Frank Noon
- Full name: Frank Seymour Noon
- Country (sports): GBR
- Born: March 1865 Blaby, Leicestershire, England
- Died: September 1932 (age 67) Eastry, Kent, England
- Turned pro: 1883 (amateur tour)
- Retired: 1893

Singles
- Career record: 97–39
- Career titles: 9

= Frank Noon (tennis) =

British tennis player (1865–1932)

Frank Seymour Noon (March 1865 – September 1932) was an English tennis player during the Victorian era. He was active from 1883 to 1893 and won 9 career singles titles.

==Tennis career==
Frank Seymour Noon was born in Blaby, Leicestershire, England in March 1865. In 1883 he played his first event at Teignmouth and Shaldon Open where he reached the quarter finals. He won his first singles titles at the Burton-on-Trent Spring Open in 1884. His other career singles highlights include winning the Staffordshire Lawn Tennis Tournament (1886), Midland Counties Championships (1886), Nottinghamshire County Cricket Club (1887), Staffordshire Lawn Tennis Tournament (1887), Market Harborough Open Championship (1889–90), Darlington Open (1889), the Northumberland Championships (1889) and the Darlington Open (1890).

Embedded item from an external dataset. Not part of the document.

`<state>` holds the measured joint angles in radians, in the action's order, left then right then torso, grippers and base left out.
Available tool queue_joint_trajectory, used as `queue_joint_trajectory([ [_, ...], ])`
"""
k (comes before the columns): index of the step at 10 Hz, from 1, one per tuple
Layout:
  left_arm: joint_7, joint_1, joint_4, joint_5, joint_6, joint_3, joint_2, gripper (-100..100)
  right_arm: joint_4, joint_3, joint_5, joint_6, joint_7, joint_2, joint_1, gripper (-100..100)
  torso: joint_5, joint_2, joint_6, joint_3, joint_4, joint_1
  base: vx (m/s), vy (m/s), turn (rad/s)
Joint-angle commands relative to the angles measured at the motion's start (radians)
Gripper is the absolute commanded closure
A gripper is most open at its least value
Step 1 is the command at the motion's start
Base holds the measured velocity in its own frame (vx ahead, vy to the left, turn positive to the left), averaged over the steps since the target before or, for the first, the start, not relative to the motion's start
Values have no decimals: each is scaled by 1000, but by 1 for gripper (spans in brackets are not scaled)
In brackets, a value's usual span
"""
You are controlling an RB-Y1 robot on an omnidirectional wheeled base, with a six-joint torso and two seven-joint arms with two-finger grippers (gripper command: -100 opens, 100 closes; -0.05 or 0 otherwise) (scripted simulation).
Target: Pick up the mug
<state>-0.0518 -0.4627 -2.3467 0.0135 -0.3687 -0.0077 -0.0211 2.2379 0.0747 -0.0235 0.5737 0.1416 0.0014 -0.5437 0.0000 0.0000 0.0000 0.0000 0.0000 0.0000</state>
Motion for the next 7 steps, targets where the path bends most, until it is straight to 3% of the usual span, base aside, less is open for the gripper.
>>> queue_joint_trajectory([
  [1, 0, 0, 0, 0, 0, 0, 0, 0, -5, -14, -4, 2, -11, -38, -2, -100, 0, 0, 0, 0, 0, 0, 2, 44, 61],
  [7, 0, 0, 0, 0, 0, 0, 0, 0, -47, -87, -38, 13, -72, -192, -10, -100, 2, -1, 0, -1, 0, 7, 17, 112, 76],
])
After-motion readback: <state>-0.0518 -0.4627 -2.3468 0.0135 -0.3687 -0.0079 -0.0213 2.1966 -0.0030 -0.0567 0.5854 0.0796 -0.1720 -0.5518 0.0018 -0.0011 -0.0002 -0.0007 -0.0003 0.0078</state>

In addition he was a losing finalist at the Midland Counties Championships (1887), Nottinghamshire County Cricket Club (1888), Leicester Open (1888), Leamington Open Tournament (1889), Norton Lawn Tennis Open Tournament (1889), and the Warwickshire Championships (1890). Between 1891 and 1893 he left for the United States to play on the USNLTA Eastern Circuit where he competed in the Longwood Challenge Bowl. He reached the semi-finals of the 1891 edition, but lost to Philip Shelton Sears. He was a quarter finalist at the 1892 edition losing to Frederick Hovey. He played his final tournament at the prestigious Longwood Bowl tournament in the United States in 1893 where he lost Valentine Gill Hall.

Noon died in September 1932 at Eastry, Kent, England age 67.